Assemblée nationale
Déposé sur le texte « Reconnaître une présomption de légitime défense pour les forces de l'ordre, dans l'exercice de leurs fonctions »
Comprendre · Ce que ça change au texte
Statistiques établies depuis le 18 juillet 2024, ouverture de la 17e législature élue après la dissolution du 9 juin 2024. Les rapports de force antérieurs à la dissolution ne sont pas couverts.
Avant
Aucun extrait antérieur attribuable avec certitude.
Modification proposée
Dans un délai de six mois à compter de la promulgation de la présente loi, le Gouvernement remet au Parlement un rapport sur l’évolution de la doctrine d’emploi des forces de sécurité intérieure en matière de refus d’obtempérer et ses conséquences.

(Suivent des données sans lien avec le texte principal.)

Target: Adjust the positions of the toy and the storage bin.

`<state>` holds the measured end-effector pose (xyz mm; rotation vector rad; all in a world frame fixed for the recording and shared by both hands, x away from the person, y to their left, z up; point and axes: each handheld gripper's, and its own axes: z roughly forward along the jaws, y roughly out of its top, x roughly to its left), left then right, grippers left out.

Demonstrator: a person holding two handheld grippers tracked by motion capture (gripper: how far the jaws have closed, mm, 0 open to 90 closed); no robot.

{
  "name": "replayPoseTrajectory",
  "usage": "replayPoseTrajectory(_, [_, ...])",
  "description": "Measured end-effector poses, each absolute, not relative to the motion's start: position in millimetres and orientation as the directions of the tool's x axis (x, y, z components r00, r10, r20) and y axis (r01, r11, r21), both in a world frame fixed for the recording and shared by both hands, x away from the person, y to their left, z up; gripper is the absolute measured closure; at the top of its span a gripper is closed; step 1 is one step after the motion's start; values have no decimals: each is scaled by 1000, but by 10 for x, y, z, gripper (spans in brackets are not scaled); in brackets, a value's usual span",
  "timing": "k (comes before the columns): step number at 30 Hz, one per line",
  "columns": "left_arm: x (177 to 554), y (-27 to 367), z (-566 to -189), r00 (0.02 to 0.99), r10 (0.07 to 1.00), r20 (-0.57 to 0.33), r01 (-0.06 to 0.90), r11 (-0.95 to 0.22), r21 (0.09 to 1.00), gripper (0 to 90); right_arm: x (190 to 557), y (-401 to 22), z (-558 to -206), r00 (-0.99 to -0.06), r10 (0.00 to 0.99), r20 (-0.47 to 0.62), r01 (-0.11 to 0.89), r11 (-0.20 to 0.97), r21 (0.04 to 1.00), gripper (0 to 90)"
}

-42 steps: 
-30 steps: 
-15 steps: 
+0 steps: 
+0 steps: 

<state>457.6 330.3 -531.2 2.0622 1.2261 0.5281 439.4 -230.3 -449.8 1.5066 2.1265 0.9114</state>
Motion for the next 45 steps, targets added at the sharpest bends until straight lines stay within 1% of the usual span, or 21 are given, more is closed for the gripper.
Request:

Modification proposée dans le dispositif officiel · APRÈS L'ARTICLE UNIQUE, insérer l'article suivant:.
Par cet amendement, les député·es du groupe parlementaire LFI demandent la remise d'un rapport du gouvernement au Parlement sur l'évolution de la doctrine d'emploi des policiers et gendarmes en matière de refus d'obtempérer et ses conséquences. Alors même que la France est un des pays les plus meurtriers du fait des interventions de police, et qu'elle a connu un record du nombre de morts par balle pour refus d'obtempérer en 2023, l'adoption de cette loi d'extrême droite augmenterait les tensions entre la population et la police. Les premiers sauront que désormais le verrou psychologique qui empêchait l'agent raisonnable de dégainer son arme a sauté. La nécessité urgente de pallier ces dysfonctionnements dramatiques qui conduisent à une forme de permis de tuer en matière de refus d'obtempérer, passe par une réflexion approfondie sur les modes d'intervention possibles de désescalade. La doctrine que nous défendons dans notre programme l’Avenir en commun.